(What you are asked to do) Wherever the string "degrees" appears in the listing, copy that line.

(Recorded data)
####

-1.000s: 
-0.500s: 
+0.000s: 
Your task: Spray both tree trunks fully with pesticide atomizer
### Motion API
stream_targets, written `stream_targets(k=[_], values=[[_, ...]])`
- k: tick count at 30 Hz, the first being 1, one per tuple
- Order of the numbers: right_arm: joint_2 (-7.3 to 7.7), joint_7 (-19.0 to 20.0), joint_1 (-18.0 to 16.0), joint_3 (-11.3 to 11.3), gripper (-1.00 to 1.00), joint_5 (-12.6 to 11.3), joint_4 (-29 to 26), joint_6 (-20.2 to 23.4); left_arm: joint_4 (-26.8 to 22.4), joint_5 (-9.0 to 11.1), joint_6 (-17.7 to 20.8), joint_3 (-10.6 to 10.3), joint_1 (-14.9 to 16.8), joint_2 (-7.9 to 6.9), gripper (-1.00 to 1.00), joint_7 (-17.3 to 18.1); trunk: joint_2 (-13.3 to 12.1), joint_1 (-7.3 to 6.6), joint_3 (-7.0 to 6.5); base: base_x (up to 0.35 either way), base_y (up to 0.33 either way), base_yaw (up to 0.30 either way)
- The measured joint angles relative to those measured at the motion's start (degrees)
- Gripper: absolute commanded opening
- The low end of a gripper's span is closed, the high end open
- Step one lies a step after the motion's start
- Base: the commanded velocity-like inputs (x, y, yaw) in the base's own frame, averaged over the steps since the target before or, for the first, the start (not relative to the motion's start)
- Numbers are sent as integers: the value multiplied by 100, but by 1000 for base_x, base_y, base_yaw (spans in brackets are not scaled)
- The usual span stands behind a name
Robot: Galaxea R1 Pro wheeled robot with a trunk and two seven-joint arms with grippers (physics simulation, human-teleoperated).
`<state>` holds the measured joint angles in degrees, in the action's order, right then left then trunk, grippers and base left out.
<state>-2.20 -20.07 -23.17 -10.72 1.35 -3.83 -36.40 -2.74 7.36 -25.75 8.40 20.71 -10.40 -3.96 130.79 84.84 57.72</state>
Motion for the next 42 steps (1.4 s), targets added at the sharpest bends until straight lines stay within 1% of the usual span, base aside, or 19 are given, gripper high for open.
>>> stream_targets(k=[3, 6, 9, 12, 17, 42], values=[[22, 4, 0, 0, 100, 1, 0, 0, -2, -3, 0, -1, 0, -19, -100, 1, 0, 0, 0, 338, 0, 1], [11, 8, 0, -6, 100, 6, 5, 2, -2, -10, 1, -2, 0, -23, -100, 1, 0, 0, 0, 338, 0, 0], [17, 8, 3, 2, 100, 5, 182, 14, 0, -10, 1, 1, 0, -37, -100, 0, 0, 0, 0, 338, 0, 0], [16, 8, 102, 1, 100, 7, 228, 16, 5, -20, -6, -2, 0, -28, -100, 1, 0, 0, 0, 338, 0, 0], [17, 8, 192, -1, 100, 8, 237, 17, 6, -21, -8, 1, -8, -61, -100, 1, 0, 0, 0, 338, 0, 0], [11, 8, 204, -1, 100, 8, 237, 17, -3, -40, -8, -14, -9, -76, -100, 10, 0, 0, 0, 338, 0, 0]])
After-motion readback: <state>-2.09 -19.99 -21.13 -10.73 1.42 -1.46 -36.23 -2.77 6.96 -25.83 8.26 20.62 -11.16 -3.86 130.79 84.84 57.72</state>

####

(Output)
- The measured joint angles relative to those measured at the motion's start (degrees)
`<state>` holds the measured joint angles in degrees, in the action's order, right then left then trunk, grippers and base left out.

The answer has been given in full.